#### Task objective:
An exact transcription of all the data is the expected reply.

#### Dataset section:
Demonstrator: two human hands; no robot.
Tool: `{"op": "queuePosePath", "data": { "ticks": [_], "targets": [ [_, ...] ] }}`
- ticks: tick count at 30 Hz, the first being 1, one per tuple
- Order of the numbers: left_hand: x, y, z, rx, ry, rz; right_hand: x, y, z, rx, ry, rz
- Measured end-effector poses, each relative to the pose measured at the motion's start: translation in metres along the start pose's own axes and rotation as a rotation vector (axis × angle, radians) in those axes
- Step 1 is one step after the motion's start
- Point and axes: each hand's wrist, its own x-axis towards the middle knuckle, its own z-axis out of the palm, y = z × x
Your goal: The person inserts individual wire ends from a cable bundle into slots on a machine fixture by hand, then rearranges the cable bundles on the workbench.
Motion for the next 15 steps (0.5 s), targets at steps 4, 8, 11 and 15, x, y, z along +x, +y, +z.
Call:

#### The completed task:
Demonstrator: two human hands; no robot.
Tool: `{"op": "queuePosePath", "data": { "ticks": [_], "targets": [ [_, ...] ] }}`
- ticks: tick count at 30 Hz, the first being 1, one per tuple
- Order of the numbers: left_hand: x, y, z, rx, ry, rz; right_hand: x, y, z, rx, ry, rz
- Measured end-effector poses, each relative to the pose measured at the motion's start: translation in metres along the start pose's own axes and rotation as a rotation vector (axis × angle, radians) in those axes
- Step 1 is one step after the motion's start
- Point and axes: each hand's wrist, its own x-axis towards the middle knuckle, its own z-axis out of the palm, y = z × x
Your goal: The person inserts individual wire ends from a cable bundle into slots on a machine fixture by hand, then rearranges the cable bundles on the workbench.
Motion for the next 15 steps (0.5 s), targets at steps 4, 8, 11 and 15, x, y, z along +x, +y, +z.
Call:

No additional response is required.